Local utility Kalmar Energi and heat solutions firm NODA Intelligent Systems have partnered on the project, called a Smart Heat Grid. The system has linked 50 properties in the southeastern city of Kalmar (pictured) since last year, with a further 40 planned, including the new Linnaeus University campus.

The control system manages the heat network, co-ordinating production and distribution with consumption through real-time analysis. Stored heat can be redistributed across the network, reducing peak load.

‘Through intelligent property controls the energy reserve can be put to better use in other parts of the network, thus reducing so-called peak load without affecting the indoor climate,’ the developers said. ‘This evens out the load on the grid over a 24-hour period, so the boilers do not need to work as hard and the flow through the district-heating pipes is more uniform.’  

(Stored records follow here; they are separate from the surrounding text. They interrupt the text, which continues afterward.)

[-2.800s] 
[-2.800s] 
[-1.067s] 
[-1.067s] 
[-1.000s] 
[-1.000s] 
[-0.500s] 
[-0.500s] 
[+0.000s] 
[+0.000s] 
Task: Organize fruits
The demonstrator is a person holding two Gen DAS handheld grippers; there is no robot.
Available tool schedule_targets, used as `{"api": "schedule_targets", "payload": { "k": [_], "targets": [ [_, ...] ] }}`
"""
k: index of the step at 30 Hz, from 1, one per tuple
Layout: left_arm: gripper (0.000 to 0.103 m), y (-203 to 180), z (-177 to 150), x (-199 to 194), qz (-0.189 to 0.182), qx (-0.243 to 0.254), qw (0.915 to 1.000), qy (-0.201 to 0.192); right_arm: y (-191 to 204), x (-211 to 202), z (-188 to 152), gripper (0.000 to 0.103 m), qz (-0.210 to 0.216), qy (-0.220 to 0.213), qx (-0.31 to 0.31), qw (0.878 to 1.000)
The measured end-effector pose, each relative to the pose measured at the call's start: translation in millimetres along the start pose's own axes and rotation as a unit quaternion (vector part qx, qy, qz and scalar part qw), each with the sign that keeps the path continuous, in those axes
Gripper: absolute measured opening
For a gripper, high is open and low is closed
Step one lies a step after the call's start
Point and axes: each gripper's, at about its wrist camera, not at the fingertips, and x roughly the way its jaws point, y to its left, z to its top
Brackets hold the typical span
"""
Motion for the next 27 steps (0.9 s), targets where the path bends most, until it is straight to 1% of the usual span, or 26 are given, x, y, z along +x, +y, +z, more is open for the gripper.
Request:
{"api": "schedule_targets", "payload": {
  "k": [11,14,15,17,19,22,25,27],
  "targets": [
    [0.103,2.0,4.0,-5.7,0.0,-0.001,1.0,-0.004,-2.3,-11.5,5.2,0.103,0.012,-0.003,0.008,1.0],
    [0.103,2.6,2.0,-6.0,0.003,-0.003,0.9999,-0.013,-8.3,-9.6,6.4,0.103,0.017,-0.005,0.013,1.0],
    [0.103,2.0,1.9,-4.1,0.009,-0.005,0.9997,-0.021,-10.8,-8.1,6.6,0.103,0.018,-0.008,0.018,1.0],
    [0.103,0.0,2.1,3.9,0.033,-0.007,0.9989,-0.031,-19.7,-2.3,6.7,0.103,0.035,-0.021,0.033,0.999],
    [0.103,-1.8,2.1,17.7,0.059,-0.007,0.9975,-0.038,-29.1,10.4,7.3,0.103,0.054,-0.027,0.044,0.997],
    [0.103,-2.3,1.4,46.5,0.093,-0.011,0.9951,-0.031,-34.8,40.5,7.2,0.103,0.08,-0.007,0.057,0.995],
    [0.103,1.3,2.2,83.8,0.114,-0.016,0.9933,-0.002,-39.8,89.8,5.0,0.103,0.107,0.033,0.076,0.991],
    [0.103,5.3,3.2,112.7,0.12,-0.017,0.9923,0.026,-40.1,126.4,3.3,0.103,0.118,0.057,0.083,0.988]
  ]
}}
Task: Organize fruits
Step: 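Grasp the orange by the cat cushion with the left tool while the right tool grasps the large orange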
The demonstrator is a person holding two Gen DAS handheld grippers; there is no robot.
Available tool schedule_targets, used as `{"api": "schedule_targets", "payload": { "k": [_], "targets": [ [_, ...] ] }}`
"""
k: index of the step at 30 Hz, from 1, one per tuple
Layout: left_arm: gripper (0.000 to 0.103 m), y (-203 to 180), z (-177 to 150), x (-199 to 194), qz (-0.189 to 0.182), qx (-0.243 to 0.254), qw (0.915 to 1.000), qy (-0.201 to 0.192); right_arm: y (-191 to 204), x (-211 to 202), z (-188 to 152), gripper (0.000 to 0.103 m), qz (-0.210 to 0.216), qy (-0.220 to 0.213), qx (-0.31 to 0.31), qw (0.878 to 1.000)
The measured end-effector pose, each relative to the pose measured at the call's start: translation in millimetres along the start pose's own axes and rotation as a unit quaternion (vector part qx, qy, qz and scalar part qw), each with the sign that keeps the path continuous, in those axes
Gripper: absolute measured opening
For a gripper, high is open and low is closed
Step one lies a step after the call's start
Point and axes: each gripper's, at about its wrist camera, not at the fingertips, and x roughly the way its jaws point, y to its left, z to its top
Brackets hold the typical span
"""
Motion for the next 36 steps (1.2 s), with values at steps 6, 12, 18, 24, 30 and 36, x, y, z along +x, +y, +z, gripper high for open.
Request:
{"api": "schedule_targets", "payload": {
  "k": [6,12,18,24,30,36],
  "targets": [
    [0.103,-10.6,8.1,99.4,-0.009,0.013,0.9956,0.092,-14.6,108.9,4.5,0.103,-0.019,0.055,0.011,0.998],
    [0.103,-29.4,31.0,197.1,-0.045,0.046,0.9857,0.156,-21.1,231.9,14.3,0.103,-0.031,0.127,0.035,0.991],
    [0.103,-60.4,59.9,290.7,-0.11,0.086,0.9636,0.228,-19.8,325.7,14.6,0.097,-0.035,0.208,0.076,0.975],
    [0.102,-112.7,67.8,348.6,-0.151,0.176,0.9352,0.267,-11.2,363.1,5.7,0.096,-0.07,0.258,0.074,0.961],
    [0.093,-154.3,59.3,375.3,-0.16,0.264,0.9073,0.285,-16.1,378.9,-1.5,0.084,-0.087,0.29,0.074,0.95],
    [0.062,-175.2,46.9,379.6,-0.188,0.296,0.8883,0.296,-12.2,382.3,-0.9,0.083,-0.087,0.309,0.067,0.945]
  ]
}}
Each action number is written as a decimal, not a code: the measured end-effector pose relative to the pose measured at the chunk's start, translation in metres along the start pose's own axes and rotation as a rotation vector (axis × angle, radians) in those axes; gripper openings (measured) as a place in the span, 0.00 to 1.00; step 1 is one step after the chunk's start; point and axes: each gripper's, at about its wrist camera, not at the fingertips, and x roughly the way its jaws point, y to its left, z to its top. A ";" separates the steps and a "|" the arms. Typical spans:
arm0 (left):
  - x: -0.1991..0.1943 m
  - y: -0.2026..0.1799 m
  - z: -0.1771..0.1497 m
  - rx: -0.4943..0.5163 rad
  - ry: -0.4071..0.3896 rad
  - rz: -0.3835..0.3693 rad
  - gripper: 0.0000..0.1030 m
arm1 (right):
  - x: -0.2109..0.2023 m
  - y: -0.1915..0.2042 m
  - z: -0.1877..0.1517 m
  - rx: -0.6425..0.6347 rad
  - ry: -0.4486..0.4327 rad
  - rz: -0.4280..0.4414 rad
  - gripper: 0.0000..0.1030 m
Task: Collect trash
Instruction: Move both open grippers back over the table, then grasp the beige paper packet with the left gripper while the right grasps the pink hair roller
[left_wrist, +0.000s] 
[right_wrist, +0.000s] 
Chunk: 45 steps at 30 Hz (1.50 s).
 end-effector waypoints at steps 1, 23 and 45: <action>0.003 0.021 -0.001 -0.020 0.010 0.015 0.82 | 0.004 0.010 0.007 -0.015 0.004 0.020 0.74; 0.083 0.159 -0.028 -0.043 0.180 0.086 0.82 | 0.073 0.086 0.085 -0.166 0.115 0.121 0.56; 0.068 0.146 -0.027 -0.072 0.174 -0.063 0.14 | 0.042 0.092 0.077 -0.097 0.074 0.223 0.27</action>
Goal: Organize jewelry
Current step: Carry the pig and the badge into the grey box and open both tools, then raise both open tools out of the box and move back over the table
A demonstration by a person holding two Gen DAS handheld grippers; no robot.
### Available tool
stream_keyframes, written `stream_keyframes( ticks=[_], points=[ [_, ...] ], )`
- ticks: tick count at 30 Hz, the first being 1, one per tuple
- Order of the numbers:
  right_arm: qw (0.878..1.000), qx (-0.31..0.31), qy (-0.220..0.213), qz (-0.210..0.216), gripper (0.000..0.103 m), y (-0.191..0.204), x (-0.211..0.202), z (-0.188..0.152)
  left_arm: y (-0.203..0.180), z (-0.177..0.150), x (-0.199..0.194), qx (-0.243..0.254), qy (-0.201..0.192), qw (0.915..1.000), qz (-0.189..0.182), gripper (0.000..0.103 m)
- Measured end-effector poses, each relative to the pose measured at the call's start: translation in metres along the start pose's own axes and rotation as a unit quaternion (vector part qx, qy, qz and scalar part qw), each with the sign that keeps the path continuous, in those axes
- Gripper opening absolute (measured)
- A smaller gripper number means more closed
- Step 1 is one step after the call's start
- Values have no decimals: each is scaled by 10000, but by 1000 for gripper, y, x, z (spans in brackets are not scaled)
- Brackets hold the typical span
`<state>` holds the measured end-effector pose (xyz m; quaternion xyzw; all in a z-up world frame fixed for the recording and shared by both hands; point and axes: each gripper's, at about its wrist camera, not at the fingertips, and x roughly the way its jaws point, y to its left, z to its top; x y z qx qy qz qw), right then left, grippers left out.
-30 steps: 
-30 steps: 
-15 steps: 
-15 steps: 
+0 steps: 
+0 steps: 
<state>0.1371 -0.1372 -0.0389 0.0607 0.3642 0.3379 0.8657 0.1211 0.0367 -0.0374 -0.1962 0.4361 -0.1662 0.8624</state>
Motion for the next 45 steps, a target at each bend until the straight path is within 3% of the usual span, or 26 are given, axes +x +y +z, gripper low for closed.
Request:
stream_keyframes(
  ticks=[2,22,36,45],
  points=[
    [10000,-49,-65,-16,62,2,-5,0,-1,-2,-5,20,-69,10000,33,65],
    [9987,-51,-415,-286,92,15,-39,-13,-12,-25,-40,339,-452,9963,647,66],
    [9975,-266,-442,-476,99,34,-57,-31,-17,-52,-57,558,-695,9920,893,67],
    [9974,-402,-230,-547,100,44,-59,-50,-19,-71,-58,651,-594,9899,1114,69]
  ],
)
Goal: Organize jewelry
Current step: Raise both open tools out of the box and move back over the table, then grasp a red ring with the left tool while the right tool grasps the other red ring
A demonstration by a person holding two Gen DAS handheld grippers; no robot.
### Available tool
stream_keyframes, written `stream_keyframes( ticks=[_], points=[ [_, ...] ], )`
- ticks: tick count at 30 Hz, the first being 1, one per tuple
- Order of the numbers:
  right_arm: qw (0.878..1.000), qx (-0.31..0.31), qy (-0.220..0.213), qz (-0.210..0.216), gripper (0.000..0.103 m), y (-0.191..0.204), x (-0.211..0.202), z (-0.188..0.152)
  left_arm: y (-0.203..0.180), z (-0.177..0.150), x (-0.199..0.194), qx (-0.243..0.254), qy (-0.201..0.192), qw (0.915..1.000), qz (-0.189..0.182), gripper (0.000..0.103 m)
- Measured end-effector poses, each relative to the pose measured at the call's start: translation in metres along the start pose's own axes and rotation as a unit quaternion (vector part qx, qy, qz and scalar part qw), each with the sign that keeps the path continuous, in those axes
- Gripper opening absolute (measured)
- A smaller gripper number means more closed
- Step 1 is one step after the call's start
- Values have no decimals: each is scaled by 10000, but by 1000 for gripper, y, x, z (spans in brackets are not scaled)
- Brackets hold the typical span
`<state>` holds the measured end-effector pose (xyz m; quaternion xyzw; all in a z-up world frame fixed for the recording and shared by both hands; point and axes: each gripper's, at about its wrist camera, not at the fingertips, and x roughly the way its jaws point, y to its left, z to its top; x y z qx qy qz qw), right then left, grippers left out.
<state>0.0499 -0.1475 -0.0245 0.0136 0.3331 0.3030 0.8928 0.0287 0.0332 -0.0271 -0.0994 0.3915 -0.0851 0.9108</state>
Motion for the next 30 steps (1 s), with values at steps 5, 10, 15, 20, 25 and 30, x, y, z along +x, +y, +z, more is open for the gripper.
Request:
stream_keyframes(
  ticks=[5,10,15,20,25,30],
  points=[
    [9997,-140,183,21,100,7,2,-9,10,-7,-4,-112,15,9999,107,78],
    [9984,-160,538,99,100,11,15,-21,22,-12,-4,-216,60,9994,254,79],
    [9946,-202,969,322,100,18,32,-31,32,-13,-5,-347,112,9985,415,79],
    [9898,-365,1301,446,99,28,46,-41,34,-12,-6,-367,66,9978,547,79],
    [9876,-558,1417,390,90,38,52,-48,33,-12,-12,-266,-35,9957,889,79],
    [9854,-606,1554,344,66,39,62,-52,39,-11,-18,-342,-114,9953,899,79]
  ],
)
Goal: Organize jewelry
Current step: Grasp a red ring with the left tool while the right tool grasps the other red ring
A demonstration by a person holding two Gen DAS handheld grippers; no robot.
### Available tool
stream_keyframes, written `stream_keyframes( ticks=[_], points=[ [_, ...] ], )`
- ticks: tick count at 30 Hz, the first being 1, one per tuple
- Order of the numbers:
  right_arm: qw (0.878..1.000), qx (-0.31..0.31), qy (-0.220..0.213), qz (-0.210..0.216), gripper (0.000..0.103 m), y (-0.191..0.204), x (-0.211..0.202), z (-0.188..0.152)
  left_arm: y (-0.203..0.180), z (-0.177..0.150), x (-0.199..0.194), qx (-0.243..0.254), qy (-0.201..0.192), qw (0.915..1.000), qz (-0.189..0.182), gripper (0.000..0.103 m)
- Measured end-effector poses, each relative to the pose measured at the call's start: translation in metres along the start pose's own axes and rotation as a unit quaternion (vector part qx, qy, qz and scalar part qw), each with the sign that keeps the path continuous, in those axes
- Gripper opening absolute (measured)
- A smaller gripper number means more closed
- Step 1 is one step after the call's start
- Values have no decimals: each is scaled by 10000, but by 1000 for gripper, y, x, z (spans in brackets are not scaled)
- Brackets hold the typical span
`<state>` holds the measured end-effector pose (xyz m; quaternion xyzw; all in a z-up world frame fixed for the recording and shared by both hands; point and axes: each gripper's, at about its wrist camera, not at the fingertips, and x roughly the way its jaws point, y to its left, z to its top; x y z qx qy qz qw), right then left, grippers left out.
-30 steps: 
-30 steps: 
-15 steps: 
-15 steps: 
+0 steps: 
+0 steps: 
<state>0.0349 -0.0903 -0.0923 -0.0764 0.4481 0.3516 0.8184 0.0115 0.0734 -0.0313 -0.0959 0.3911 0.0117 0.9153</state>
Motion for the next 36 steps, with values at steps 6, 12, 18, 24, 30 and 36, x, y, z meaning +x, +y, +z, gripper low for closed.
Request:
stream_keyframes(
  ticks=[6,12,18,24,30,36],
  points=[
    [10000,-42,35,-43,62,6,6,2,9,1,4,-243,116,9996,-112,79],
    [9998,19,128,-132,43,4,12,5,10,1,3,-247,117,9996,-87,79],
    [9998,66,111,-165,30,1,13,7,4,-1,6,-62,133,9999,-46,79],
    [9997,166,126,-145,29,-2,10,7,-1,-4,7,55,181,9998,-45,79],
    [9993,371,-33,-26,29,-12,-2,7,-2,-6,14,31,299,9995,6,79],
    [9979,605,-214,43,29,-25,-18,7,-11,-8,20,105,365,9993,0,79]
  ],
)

 ‘At Kvarnholmen in Kalmar there are plans for a new university, a hotel and other premises,’ added Mattias Hedberg, project manager at Kalmar Energi. ‘Without a smart district-heating network Kalmar Energi would need to lay more district-heating pipes to Kvarnholmen. Now we can handle the new buildings with the existing district-heating pipework. The only thing we need to add is the pipes to connect the new buildings.’

Patrick Isacson, NODA CEO, said: ‘Digitalization of the energy industry is important both locally and nationally, as it provides major efficiency and environmental gains.’